TASK —
Down to the final line, print each entry exactly.

INFORMATION SHOWN —
/---

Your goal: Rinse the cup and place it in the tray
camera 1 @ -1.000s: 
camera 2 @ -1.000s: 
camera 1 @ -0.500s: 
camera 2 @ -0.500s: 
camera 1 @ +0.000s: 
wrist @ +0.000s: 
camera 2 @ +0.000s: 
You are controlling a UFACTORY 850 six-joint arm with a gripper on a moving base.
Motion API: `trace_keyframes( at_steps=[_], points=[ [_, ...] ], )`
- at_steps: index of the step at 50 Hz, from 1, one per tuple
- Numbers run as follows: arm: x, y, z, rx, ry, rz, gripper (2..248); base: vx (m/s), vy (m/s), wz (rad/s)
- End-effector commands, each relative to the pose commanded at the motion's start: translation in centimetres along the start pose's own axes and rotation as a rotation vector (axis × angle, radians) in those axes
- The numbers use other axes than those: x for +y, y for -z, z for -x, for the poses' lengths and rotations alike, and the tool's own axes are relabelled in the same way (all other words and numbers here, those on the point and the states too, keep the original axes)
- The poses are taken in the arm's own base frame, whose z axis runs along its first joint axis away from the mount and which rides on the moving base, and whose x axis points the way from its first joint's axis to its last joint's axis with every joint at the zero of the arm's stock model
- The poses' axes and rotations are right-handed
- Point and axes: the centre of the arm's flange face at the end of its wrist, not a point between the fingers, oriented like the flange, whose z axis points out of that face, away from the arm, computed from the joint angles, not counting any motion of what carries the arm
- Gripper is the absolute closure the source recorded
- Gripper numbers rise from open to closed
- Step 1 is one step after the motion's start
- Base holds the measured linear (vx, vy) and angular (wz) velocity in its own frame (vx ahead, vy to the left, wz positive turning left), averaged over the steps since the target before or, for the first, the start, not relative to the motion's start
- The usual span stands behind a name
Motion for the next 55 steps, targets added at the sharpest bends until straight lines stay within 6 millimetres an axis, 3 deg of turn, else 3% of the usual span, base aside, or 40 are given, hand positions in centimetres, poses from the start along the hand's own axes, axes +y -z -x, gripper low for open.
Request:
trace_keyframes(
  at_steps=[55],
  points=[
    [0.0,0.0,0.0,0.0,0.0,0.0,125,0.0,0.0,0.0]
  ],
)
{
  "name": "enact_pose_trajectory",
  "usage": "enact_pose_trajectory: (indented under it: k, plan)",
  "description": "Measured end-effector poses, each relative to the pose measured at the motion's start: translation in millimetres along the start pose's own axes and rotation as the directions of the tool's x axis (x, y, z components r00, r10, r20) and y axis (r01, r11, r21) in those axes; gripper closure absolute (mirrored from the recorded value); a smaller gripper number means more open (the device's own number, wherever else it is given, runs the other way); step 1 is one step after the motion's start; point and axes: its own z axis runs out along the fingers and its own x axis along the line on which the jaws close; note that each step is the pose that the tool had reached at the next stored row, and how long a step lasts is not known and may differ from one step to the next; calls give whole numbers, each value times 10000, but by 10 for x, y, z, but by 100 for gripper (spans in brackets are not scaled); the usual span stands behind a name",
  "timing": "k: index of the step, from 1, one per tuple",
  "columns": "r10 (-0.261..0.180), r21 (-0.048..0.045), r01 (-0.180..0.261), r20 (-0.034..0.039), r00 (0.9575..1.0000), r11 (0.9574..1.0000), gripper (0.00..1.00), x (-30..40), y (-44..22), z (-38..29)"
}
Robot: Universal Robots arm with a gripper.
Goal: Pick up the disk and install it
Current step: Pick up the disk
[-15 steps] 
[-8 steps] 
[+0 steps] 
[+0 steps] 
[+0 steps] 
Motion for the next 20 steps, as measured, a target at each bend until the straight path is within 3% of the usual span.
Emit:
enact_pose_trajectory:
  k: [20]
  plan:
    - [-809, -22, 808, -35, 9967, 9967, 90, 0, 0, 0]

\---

EXERCISE OUTPUT —
Your goal: Rinse the cup and place it in the tray
camera 1 @ -1.000s: 
camera 2 @ -1.000s: 
camera 1 @ -0.500s: 
camera 2 @ -0.500s: 
camera 1 @ +0.000s: 
wrist @ +0.000s: 
camera 2 @ +0.000s: 
You are controlling a UFACTORY 850 six-joint arm with a gripper on a moving base.
Motion API: `trace_keyframes( at_steps=[_], points=[ [_, ...] ], )`
- at_steps: index of the step at 50 Hz, from 1, one per tuple
- Numbers run as follows: arm: x, y, z, rx, ry, rz, gripper (2..248); base: vx (m/s), vy (m/s), wz (rad/s)
- End-effector commands, each relative to the pose commanded at the motion's start: translation in centimetres along the start pose's own axes and rotation as a rotation vector (axis × angle, radians) in those axes
- The numbers use other axes than those: x for +y, y for -z, z for -x, for the poses' lengths and rotations alike, and the tool's own axes are relabelled in the same way (all other words and numbers here, those on the point and the states too, keep the original axes)
- The poses are taken in the arm's own base frame, whose z axis runs along its first joint axis away from the mount and which rides on the moving base, and whose x axis points the way from its first joint's axis to its last joint's axis with every joint at the zero of the arm's stock model
- The poses' axes and rotations are right-handed
- Point and axes: the centre of the arm's flange face at the end of its wrist, not a point between the fingers, oriented like the flange, whose z axis points out of that face, away from the arm, computed from the joint angles, not counting any motion of what carries the arm
- Gripper is the absolute closure the source recorded
- Gripper numbers rise from open to closed
- Step 1 is one step after the motion's start
- Base holds the measured linear (vx, vy) and angular (wz) velocity in its own frame (vx ahead, vy to the left, wz positive turning left), averaged over the steps since the target before or, for the first, the start, not relative to the motion's start
- The usual span stands behind a name
Motion for the next 55 steps, targets added at the sharpest bends until straight lines stay within 6 millimetres an axis, 3 deg of turn, else 3% of the usual span, base aside, or 40 are given, hand positions in centimetres, poses from the start along the hand's own axes, axes +y -z -x, gripper low for open.
Request:
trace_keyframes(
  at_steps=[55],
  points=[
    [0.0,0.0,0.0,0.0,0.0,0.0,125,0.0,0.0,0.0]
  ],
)
{
  "name": "enact_pose_trajectory",
  "usage": "enact_pose_trajectory: (indented under it: k, plan)",
  "description": "Measured end-effector poses, each relative to the pose measured at the motion's start: translation in millimetres along the start pose's own axes and rotation as the directions of the tool's x axis (x, y, z components r00, r10, r20) and y axis (r01, r11, r21) in those axes; gripper closure absolute (mirrored from the recorded value); a smaller gripper number means more open (the device's own number, wherever else it is given, runs the other way); step 1 is one step after the motion's start; point and axes: its own z axis runs out along the fingers and its own x axis along the line on which the jaws close; note that each step is the pose that the tool had reached at the next stored row, and how long a step lasts is not known and may differ from one step to the next; calls give whole numbers, each value times 10000, but by 10 for x, y, z, but by 100 for gripper (spans in brackets are not scaled); the usual span stands behind a name",
  "timing": "k: index of the step, from 1, one per tuple",
  "columns": "r10 (-0.261..0.180), r21 (-0.048..0.045), r01 (-0.180..0.261), r20 (-0.034..0.039), r00 (0.9575..1.0000), r11 (0.9574..1.0000), gripper (0.00..1.00), x (-30..40), y (-44..22), z (-38..29)"
}
Robot: Universal Robots arm with a gripper.
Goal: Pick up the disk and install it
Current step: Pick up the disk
[-15 steps] 
[-8 steps] 
[+0 steps] 
[+0 steps] 
[+0 steps] 
Motion for the next 20 steps, as measured, a target at each bend until the straight path is within 3% of the usual span.
Emit:
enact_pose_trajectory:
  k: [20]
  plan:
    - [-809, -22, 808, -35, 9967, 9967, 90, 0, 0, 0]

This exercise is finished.